To overcome wound closure problems, we design the temporalis replacement piece separately. It is decided intraoperatively whether placement is indicated. When indicated and technically possible, we fix the additional plate to the vault implant using microscrews. Theoretically, the narrow space between the two PEEK plates could be prone to bacterial biofilm formation, but we have not observed any infections using this technique. A way to prevent the formation of a biofilm would be to interpose galea or temporalis muscle remnants. This extra temporal implant significantly increases the cost of the procedure.

Fixation of PEEK plates to the skull was traditionally performed using conventional maxillofacial osteosynthesis material, which required the placement of screws in the skull plates. Because osteosynthesis screws can loosen when placed in polymers, the angular fixation technique (pocket hole joinery) can be used with the advantage of pulling the skull plate into the defect. Screws or pegs can be placed between the tabulas of the calvarium. We have not observed cerebral perforations with this surgical technique.

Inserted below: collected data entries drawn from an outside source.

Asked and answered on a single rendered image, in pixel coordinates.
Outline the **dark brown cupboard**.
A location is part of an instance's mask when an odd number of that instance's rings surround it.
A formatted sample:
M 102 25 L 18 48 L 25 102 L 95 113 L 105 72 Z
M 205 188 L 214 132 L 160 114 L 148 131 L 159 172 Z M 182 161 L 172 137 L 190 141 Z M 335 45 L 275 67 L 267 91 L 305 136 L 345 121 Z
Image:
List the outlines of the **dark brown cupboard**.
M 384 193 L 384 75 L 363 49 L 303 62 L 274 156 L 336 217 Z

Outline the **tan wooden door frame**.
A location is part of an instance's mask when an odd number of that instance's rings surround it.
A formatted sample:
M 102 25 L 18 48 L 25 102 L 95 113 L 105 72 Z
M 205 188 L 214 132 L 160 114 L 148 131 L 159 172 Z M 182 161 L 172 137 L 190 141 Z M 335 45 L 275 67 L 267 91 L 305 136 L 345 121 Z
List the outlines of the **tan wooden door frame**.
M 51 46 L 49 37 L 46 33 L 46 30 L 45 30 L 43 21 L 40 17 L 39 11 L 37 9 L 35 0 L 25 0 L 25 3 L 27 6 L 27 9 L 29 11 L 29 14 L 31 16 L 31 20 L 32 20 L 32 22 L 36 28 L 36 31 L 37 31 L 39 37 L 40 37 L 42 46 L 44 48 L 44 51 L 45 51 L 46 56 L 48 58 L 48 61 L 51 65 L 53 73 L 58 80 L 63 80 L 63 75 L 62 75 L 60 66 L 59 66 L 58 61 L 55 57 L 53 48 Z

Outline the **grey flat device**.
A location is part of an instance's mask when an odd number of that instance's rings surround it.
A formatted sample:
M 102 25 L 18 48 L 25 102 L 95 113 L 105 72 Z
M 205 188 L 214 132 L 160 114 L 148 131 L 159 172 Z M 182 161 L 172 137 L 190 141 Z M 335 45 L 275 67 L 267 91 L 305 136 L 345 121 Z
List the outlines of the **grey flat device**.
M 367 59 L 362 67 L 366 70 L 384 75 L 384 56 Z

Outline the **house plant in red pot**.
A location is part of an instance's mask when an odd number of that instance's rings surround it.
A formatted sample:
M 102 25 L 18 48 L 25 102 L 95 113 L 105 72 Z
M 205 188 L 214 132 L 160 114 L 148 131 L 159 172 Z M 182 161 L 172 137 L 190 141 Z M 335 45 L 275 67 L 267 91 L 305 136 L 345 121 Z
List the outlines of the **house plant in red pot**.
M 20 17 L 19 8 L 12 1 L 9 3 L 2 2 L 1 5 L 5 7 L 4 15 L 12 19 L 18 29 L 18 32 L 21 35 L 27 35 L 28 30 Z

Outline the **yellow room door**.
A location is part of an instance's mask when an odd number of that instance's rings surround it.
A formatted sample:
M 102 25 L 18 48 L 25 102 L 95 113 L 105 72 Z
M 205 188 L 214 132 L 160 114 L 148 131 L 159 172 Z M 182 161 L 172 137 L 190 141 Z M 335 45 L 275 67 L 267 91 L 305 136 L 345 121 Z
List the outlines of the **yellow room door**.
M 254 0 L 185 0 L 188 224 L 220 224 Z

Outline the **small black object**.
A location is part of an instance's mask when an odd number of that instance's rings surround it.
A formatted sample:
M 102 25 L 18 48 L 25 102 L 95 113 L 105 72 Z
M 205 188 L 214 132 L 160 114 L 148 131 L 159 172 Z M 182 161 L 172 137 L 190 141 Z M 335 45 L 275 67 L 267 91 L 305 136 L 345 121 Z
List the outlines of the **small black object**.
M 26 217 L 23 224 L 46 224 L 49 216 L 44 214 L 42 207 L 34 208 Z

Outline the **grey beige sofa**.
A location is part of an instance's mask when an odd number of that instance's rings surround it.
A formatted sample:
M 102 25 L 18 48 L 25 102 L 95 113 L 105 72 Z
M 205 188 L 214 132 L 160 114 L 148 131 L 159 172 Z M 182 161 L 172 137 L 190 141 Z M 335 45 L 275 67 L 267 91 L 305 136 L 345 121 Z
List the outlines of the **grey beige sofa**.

For adequate drainage of blood and cerebrospinal fluid, we advocate the use of perforated skull plates. We designed the perforations such that they can also serve as fixation points for suspension sutures of the dura on the inner side of the skull plate and fixation points for the temporalis muscle on the outer side. We believe that suspension of the dura is essential to prevent the formation of dead space under the skull plate and facilitate cerebrospinal fluid circulation and relaxation of the brain. These tenting sutures (so-called sleeper sutures) [16] are not intended to prevent epidural hematoma formation [17]. In a retrospective review of cranioplasties using PEEK implants, O’Reilly et al. [18] found that the keys to success were meticulous closure of the skin flap, excision of the scarred galea, decreasing the dead space between the dura and implant and manufacturing the PEEK implant within 2 months after the scanning procedure.

Conclusions

The preoperative design phase is essential to the success of the cranial implant and better esthetic outcomes. Careful design of patient-specific implants can simplify insertion and possibly diminish comorbidity by decreasing the temporal margin and using a porous structure. In addition, angular fixation can result in a more rigid fixation. Although outcomes with PEEK implants are satisfactory, there is an ongoing search to identify materials with more favorable characteristics.